Six siècles de fortifications à Mons


Compte rendu de la conférence donnée le 15 mai 2024 par Bruno Van Mol


 La ville de Mons est bâtie sur une colline au milieu d’une zone marécageuse inondable par les eaux des rivières La Haine (au nord et à l’ouest) et La Trouille (à l’est et au sud). Elle s’est trouvée fortifiée à plusieurs époques par les occupants successifs.

  • Depuis l’enceinte comtale de 1 000 m enserrant le haut de la colline au 12e siècle ;
  • en passant par les remparts médiévaux périphériques communaux construits de 1300 à 1820, équipés des premiers bastions à orillons, une nouveauté italienne ;
  • puis les fortifications bastionnées ajoutées par les Espagnols aux 16e et 17e siècles ;
  • amplifiées par les fortifications françaises de 1691 à 1748 réalisées par Vauban, comprenant toute une série de nouveautés : ouvrages à cornes, redoutes à machicoulis, redoutes dans les marais, casernes modernes de cavalerie et d’infanterie, et même un projet de citadelle dans le bas de la ville (pour laquelle il eut fallu araser la bute du château ! ), projet heureusement abandonné ;
  • ensuite autrichiennes de 1751 à 1781, plus sommaires, comprenant des bastions élevés en terre et un fort détaché à cinq bastions sur la route vers Tournai ;
  • et enfin hollandaises, lorsque après Waterloo, les Alliés anglo-hollandais ont ceinturé une dernière fois la ville par une formidable fortification « à la moderne » , suivant un tracé comprenant quatorze bastions polygonaux régulièrement espacés, deux fois autant de réduits de places d’armes, des tenailles et des demi-lunes devant chacune des six portes et poternes, un ouvrage à cornes au bout du récent canal de Mons à Condé, des lunettes avancées triangulaires échelonnées devant les portes de Bertaimont et de Nimy aux traversées pénibles, qui, en 1837, furent remarquées par Victor Hugo sortant de la ville en diligence :
    « Mons est une citadelle ; et une citadelle plus forte qu’aucune des nôtres. Il y a huit ou dix enceintes avec autant de fossés autour de Mons. En sortant de la ville on est rejeté, pendant plus d’un quart d’heure, de passerelles en pont-levis, à travers les demi-lunes, les bastions et les contrescarpes. Ce sont les Anglais qui ont mis cette chemise à la ville pour le jour où nous aurions le caprice de nous en vêtir.»

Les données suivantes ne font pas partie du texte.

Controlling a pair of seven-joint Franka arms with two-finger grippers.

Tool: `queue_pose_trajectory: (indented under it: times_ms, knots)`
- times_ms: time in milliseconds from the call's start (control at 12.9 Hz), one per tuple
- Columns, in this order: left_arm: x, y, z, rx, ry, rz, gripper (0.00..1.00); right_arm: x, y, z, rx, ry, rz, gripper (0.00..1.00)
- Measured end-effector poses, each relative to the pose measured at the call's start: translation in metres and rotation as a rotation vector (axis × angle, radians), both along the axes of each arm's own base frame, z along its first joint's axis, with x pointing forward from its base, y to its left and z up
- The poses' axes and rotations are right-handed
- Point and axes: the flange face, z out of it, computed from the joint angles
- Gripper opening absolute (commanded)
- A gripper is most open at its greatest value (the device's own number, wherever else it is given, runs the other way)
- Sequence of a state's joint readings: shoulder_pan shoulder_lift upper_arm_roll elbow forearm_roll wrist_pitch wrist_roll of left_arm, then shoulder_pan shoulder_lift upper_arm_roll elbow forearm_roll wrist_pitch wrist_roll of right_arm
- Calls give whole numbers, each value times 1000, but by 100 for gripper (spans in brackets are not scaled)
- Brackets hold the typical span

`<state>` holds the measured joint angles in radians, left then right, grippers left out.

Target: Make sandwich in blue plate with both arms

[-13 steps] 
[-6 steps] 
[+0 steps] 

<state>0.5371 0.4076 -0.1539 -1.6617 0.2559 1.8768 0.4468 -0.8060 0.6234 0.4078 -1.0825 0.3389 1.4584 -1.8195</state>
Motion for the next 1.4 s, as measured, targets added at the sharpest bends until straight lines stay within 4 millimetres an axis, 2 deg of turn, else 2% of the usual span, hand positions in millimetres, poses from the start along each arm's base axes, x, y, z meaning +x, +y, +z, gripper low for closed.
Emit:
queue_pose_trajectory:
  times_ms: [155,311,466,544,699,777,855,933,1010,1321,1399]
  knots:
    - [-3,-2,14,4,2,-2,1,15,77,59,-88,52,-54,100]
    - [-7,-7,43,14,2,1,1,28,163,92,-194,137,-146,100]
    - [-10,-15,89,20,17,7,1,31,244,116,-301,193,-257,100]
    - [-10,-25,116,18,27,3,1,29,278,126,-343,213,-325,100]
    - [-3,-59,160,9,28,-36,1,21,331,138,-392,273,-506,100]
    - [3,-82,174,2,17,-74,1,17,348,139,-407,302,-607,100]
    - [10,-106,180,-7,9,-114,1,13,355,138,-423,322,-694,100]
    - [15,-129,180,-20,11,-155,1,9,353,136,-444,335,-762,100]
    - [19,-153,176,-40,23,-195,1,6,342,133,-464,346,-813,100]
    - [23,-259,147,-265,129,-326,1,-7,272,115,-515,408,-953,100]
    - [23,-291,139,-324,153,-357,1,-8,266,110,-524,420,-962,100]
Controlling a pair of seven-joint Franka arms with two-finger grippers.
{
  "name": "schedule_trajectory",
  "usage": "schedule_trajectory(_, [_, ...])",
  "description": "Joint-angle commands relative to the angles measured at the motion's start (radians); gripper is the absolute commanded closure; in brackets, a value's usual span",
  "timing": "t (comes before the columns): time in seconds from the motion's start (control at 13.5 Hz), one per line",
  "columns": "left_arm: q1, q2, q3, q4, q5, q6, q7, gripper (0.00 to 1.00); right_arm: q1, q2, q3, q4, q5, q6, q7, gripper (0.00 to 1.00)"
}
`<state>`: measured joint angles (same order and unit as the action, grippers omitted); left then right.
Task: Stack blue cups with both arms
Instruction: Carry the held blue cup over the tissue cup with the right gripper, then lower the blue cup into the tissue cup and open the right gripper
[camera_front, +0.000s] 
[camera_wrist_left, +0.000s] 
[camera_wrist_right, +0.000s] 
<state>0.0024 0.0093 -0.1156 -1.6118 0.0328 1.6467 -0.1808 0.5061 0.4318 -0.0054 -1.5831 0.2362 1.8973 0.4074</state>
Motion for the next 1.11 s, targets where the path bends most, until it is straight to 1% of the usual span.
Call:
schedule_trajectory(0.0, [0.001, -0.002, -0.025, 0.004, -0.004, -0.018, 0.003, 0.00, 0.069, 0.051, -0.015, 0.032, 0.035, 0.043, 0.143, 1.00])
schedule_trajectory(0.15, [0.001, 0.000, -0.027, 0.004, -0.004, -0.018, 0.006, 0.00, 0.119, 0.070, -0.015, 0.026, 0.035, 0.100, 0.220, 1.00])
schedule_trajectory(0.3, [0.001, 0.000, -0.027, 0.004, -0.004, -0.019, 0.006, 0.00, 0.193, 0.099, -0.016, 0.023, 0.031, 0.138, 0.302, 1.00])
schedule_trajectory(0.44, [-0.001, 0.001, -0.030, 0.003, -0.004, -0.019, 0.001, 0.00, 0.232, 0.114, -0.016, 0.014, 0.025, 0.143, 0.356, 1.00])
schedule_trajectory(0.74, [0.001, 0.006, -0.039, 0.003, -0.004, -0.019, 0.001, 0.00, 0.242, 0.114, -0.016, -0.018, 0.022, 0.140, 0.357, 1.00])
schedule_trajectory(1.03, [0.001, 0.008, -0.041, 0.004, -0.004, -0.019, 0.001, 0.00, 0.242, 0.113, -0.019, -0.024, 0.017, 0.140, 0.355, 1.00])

Tout un réseau de galeries souterraines d’écoute et de contre-mines établies par les Hollandais devant la porte de Bertaimont (sortie vers Maubeuge) subsistent encore sur les flancs du mont Héribus. En 1861, la démolition des fortifications qui ceinturent des villes belges est décidée : c’est le cas de Mons au même titre que Anvers, Ath, Bruxelles, Charleroi, Liège, Namur, Tournai, Ypres, … À Mons, les démolitions vont bon train et en 1865, un plan d’aménagement de l’espace occupé par les fortifications cédé à la ville est dressé et affecte l’espace à la bâtisse desservie par des boulevards périphériques qui sont rapidement construits et lotis.

De tous les ouvrages militaires, ne subsistent que le château comtal sur le haut de la bute, la tour Valenciennoise du 13e siècle le long de la rue des Arbalestriers, et la boulangerie militaire (sous les jardins suspendus) dans la rue des Arquebusiers, et les casemates hollandaises de la rue des Canonniers. À l’extérieur des boulevards, des tracés curieux de voiries (rue du Fish-Club, Chemin du Versant, …) en gardent le souvenir.

Par contre, d’importants vestiges de ces fortifications successives truffent le sous-sol de la périphérie de la ville. Ils se rencontrent fréquemment aux alentours et sous les boulevards actuels. Certaines substructions imposantes furent mises au jour dans les années 1980, lors de la construction de tunnels routiers sous les principaux carrefours de Mons. Leur étude a permis de localiser les remparts et leurs vestiges sur la totalité de l’espace occupé par les boulevards de la ville.

Des témoins des bombardements auxquels la ville a été soumise à plusieurs reprises (en 1691, par les Français, en 1709, par les Anglais après Malplaquet, et à nouveau en 1746 par les Français – qui ont ensuite démoli les remparts) subsistent, notamment des boulets français frappés de la fleur de Lys qui sont incrustés dans un mur du couvent des Sœurs Noires (actuellement FUCAM). Quelques pierres caractéristiques de ces remparts (la base d’une pile d’un pont dû à Vauban et la pointe de la demi-lune devant la porte d’Havré due à Van de Polder) ont été récupérées et présentées dans la cour des Anciens Abattoirs de Mons où elles sont visibles en tout temps.